LE TRE PROCEDURE di licenziamento collettivo aperte in meno di 10 mesi (18 dicembre 2015, 21 marzo 2016, 5 ottobre 2016) si sono succedute portando alle «progressive esclusioni» delle altre sedi: Catania, Milano e Rende salvate perché lì erano stati assunti interinali e dunque non si poteva sostenere che ci fosse bisogno di licenziare; Palermo salvata dopo i finanziamenti regionali ricevuti; Napoli dopo che «la relativa rappresentanza sindacale si era piegata al ricatto occupazionale (rectius: estorsione) al contrario di quanto fatto dai romani», recita il ricorso al giudice del lavoro.

In questo quadro, il comportamento del governo nel condurre e concludere l’ultima procedura risulta decisivo.

A parte i vizi formali di un accordo firmato il 22 dicembre quando i 75 giorni previsti scadevano il 21 dicembre – che diventa vizio sostanziale in procedure del genere – e il diniego rivolto agli Rsu romani verso la concessione di un giorno di proroga per tenere le assemblee dei lavoratori per sottoporgli il testo dell’accordo firmato invece dagli Rsu napoletani, le testimonianze dei rappresentanti romani gettano un’ombra sui comportamenti della viceministra Teresa Bellanova, lodata invece per la firma unitaria dell’accordo di maggio 2016 che aveva evitato 2.500 licenziamenti.
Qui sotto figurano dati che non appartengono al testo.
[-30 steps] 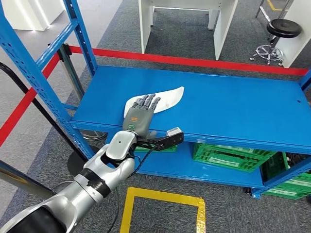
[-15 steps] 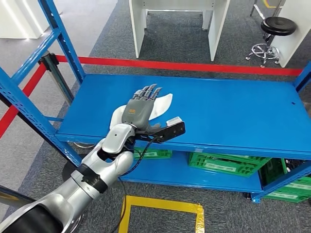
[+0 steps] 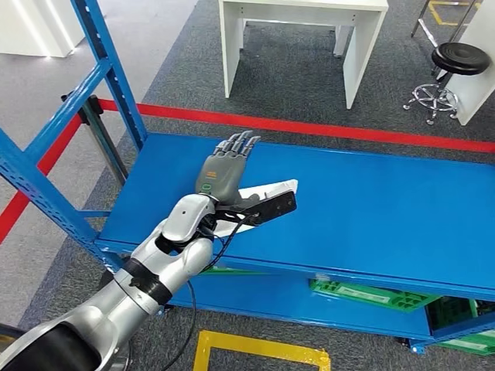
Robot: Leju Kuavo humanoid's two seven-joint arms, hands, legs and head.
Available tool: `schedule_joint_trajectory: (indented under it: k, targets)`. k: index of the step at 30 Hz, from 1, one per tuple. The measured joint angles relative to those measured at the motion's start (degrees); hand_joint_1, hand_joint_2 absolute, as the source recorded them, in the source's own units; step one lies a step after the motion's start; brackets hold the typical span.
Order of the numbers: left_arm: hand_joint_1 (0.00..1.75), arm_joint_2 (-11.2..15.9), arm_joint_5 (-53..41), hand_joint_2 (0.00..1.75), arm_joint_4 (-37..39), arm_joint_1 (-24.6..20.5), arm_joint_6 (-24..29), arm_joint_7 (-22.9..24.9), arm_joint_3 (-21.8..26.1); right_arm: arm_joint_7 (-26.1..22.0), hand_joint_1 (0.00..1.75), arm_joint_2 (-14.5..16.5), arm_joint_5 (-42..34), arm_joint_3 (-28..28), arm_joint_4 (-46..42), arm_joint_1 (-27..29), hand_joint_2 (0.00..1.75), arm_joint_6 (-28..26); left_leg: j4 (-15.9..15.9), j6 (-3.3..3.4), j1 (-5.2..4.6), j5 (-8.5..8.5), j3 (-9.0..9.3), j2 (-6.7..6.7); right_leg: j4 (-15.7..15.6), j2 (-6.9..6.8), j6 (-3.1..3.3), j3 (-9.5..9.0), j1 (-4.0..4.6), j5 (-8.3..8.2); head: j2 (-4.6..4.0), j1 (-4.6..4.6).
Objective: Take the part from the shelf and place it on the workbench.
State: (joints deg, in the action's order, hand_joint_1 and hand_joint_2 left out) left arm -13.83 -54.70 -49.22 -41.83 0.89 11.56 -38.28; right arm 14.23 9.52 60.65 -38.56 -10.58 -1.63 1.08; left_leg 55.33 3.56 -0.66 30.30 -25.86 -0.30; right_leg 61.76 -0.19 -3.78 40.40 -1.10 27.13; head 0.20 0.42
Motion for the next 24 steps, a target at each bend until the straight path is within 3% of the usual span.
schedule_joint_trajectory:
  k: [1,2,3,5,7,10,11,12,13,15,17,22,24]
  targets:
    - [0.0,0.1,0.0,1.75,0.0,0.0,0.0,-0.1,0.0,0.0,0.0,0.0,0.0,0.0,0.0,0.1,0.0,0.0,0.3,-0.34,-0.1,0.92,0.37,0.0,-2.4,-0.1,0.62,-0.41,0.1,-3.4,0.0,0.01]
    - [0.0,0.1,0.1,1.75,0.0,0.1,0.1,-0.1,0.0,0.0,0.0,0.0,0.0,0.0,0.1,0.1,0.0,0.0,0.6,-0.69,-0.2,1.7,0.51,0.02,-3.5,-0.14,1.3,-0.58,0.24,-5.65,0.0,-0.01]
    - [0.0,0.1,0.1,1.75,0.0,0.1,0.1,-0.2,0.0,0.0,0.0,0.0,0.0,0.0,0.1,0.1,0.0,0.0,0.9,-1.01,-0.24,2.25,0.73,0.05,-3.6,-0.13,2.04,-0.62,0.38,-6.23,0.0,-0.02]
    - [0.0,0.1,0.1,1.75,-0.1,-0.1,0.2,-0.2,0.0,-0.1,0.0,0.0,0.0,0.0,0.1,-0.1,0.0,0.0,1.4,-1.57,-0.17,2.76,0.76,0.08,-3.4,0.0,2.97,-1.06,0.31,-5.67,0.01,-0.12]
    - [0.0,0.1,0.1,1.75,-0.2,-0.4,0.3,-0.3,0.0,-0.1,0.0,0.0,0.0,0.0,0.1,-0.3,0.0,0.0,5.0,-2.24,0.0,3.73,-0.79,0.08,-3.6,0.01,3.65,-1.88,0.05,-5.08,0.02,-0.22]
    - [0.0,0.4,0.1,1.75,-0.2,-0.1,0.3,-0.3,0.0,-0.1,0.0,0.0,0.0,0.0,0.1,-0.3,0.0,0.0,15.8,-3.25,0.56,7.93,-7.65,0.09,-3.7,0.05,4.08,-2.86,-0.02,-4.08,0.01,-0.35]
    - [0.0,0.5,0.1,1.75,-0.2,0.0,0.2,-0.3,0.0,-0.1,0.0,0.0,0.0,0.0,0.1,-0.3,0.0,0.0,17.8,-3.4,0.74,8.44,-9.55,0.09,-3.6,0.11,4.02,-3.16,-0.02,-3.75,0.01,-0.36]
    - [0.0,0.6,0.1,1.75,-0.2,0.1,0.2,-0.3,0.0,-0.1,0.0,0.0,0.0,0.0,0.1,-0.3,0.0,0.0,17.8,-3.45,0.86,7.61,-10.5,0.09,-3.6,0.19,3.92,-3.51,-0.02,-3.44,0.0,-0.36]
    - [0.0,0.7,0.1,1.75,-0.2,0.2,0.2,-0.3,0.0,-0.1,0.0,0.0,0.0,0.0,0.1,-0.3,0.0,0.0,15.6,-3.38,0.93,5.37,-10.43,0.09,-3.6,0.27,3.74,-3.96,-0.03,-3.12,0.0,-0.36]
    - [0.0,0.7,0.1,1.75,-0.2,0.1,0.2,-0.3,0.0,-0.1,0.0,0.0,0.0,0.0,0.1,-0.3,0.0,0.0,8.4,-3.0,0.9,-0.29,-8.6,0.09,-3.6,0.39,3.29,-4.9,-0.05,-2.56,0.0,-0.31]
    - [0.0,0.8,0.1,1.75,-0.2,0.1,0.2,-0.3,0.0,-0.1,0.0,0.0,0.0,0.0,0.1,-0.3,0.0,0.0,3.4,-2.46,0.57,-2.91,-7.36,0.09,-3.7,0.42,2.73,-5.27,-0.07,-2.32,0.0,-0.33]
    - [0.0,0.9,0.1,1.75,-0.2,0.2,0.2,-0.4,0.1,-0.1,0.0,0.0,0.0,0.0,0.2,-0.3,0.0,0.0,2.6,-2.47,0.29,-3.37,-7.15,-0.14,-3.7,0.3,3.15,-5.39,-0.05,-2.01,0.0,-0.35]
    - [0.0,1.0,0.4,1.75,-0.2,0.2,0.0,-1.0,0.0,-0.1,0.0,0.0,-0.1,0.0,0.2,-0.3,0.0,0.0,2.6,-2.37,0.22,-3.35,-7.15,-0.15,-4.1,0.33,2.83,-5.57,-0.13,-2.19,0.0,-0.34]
Dopo aver tenuto le Rsu in una sala mentre discuteva con i vertici sindacali nazionali e aver rifiutato di concedere tempo per le assemblee illustrative dell’intesa, sentito il diniego dei delegati romani a firmare, Bellanova li accusava di «aver abdicato al ruolo di sindacalisti» e di essere «irresponsabili nei confronti dei lavoratori rappresentati» cercando infine di convincere i lavoratori presenti sotto il ministero perché «si rivoltassero per far cambiare idea agli Rsu».

L’IMPORTANZA DELLA causa intentata – in cui si chiede la nullità dei licenziamenti – si lega strettamente al futuro dell’intero settore dei call center in Italia.

Dopo l’intesa sottoscritta per la sede di Napoli, infatti, «le altre aziende stanno contattando le organizzazioni sindacali firmatarie dell’accordo accusandole di essere state rese non più competitive da quell’accordo (…) e chiedendo la stessa contrattazione con la minaccia, in caso contrario, di procedere anche esse a licenziamenti di massa addebitandone la colpa a Cgil, Cisl e Uil».

Questo «inedito assoluto» di Almaviva rischia dunque di diventare un modello per il prossimo contratto nazionale.